Fiona groaned soundlessly under her breath, stood out of her spot on the floor, and contemplated calling the manager. Usually, she considered running this place by herself on Sundays a perk, but not when weeds like this bandit decided to show up.

“I’ve had it with you, shit-for-brains. Surrender the bag and flea. You have T-minus five seconds, or I’m calling the manager.”

The boy heaves the backpack her way, and as he tears out past the entrance doors he howls “Fucking fat bitch!” over his shoulder.


Fiona wearily peers up from chewing her nails, decorated the same black they’d been painted that evening in Hannigan’s Records, and stares desolately at the therapist sitting before her.

That’s your favorite memory? Ms. Di’Angelo – I wish you could decipher the line between insults and respects.” Dr. Alice Martine glances dolefully at Fiona, her brows tight with concern, “Why is that your favorite memory from life outside of Seabrook, Ms. Di’Angelo? Wouldn’t it be a time you’d spent with your siblings? Or, perhaps a moment in your career as a young model?”

Fiona laughs likes it’s a joke. Like this entire building, and all of its skeletal freak-shows with no organs left inside of their ribcages are all jokes. Like when her mother used to force diet supplements down her throat and weigh her every morning was a joke.

Oh, yes. To her mother - renowned runway model standing six feet tall and falling twenty pounds under her recommended weight - she was a disgrace; 70 pounds was the perfect mass, but Fiona only ever got to 75.

That gauntly monster belongs in here, not me.

“Why is that my favorite memory?” Fiona reciprocates, and like a nut caged inside an asylum, her lips curl into a mischievous grin carved of perfect ivory, and she throws back her head with laughter, “Are you crazy? How could it not be?

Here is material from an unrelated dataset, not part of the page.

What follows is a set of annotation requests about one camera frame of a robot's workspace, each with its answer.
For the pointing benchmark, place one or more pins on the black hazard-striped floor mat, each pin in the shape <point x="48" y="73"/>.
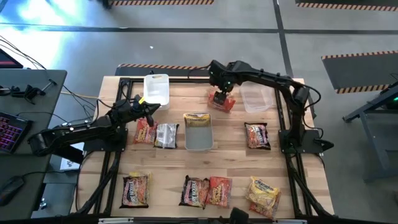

That was the moment I realized everything was true! Everything my mother had ever taught me about myself; that I was inadequate, pathetic, and fat, it was all confirmed by that one moment!”

Dr. Martine closed her eyes. Possibly, if she blinked hard enough, she’d be teleported elsewhere – where the teenage girls she’d treated within her two decades of psychology weren’t a body image or a display of self-destruction. Where Fiona wouldn’t have to be an object constructed of merely bones, skin, and hair.

Where Fiona wasn’t the carcass of someone who once encompassed normality.

But as Fiona sat across from a somnolent therapist, her eyes wide and glassy – collarbones swelling out of her skin and her cheeks sunken – it was apparent that, like everyone else, the old Fiona Di’Angelo was going to take time to appear out of the shell that was now her body.